Parvin Zarrabi was born on October 2, 1930, in the port city of Bandar Pahlavi on the Caspian Sea. Her early childhood was spent by the sea and later at a family estate where despite protestations from a female relative, at the age of seven she copied her older brother, Aslan, and mounted a long stick pretending to ride a horse. She assumed girls could do anything boys could, and acted accordingly for the rest of her life.

After attending Shah-Dokht school for girls in Tehran, Parvin graduated from Tehran University School of Medicine in 1955, one of few women in a class of more than 200. During the tumultuous years surrounding the 1953 MI6/CIA-engineered coup d’état – which overthrew the democratically elected government of Prime Minster Mosadegh – Parvin became politically active. She participated in peaceful demonstrations, recited poems about freedom out loud at public gatherings and on the radio, dreamed of an Iran free of colonial influence, and fell in love with an older medical student, Nasrollah Saboori. They married in 1951 at her parents’ home. She wore a plain dress because she did not believe in extravagant weddings.

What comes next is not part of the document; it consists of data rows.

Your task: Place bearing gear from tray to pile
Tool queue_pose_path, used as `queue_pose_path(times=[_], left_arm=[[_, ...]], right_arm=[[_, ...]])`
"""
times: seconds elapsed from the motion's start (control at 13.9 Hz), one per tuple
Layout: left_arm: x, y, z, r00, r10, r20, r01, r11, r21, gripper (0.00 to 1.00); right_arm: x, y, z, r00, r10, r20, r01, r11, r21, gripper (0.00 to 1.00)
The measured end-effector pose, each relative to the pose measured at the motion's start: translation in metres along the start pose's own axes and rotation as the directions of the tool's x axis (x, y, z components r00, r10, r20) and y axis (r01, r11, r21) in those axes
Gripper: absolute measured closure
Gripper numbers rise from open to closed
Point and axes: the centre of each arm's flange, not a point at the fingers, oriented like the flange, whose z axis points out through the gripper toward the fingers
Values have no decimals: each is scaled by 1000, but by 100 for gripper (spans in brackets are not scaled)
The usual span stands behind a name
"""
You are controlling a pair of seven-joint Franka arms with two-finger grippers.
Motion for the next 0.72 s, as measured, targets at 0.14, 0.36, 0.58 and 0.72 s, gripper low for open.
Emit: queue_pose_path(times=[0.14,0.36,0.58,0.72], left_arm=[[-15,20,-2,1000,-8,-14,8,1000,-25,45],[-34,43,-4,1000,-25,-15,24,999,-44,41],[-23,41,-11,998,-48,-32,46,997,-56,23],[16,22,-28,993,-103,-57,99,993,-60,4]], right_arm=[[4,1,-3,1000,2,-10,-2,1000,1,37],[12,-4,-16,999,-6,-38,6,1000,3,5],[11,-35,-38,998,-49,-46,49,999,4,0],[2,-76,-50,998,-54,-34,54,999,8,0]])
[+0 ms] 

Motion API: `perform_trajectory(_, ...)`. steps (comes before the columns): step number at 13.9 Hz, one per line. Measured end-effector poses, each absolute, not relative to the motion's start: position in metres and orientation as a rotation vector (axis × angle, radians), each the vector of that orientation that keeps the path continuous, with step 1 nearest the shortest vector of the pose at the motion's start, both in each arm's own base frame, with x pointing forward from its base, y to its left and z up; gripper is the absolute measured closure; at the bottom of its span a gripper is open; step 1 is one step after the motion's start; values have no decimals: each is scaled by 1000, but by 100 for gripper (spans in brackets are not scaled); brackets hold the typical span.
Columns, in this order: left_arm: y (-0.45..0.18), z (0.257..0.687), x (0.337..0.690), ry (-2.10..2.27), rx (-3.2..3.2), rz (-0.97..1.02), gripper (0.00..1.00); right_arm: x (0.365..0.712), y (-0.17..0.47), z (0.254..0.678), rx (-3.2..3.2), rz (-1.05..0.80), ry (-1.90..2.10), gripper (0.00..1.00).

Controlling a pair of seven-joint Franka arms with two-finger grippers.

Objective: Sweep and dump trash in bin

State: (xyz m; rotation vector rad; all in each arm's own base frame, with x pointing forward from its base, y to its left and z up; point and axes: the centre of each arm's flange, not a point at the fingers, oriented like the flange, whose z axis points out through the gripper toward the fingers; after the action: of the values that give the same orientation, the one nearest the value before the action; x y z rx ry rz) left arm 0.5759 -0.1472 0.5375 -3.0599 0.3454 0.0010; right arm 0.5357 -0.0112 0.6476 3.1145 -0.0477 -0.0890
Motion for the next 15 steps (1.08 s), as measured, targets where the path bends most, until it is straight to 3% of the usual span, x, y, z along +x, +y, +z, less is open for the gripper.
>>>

Although she was from a privileged family, Parvin understood the deplorable condition of the poor in her country. She not only wanted to heal her patients, but to improve the lives of all her fellow citizens, including those who had worked in the slave-like conditions imposed by the British in Iran’s oil industry. It was with this drive and idealism that she found herself attending a political gathering at the university in 1954, the year after the coup when the King had tightened control on the media and all forms of democratic expression. Agents of SAVAK, the Shah’s Intelligence Service, raided the university. Parvin and several of her medical school classmates were arrested. Years later, she would talk as if her brief time of sleeping on a cement floor, getting lice in her hair, and associating with cellmates who were thieves and street-workers was a kind of rough summer camp.

“We made friends, shared our food, and told them that their lot in life was not their fault. Society had put them there!” The essence of her belief was that all people have the potential to do right and succeed in life, if they are nourished to do so.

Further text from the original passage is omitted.